● **Your goal**
Show all lines from the data that include the word "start".

● **Provided data**
=== Begin Enclosure ===

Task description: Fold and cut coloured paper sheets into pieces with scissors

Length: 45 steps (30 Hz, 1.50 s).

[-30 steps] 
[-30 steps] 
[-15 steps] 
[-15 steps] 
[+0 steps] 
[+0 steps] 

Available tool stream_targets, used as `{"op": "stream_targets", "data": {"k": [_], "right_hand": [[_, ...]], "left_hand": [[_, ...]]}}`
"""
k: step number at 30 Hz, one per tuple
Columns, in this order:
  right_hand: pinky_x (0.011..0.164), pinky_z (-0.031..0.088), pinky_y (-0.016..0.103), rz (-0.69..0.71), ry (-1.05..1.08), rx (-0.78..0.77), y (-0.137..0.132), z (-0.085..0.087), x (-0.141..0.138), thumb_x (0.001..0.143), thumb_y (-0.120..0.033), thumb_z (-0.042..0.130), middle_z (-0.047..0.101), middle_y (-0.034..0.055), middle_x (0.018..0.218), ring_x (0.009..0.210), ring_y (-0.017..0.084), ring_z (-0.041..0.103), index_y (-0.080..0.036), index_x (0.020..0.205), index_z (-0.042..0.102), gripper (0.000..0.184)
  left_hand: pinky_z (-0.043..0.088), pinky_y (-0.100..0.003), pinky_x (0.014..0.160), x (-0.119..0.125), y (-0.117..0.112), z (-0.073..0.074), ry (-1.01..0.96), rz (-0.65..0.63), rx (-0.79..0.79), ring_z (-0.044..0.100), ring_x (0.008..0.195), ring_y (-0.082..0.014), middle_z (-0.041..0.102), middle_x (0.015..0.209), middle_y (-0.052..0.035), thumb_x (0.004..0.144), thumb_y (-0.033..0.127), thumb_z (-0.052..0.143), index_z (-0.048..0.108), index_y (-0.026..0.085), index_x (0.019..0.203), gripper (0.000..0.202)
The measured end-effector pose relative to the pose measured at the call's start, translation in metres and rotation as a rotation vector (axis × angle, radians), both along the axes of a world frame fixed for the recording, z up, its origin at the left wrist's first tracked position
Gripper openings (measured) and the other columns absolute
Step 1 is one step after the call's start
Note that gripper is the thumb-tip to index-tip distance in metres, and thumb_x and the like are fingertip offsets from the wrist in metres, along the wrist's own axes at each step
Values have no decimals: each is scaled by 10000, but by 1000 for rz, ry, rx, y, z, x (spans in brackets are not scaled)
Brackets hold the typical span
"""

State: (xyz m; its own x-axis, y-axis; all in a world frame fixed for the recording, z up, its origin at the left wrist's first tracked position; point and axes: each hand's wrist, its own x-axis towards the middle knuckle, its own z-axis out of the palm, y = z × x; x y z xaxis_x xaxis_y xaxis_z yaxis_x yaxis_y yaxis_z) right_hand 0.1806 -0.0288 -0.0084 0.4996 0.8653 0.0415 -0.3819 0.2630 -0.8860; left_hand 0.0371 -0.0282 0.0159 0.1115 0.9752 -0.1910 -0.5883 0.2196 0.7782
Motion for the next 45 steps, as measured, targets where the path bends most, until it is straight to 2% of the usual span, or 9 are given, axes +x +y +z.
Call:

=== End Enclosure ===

● **Task result**
The measured end-effector pose relative to the pose measured at the call's start, translation in metres and rotation as a rotation vector (axis × angle, radians), both along the axes of a world frame fixed for the recording, z up, its origin at the left wrist's first tracked position
Step 1 is one step after the call's start

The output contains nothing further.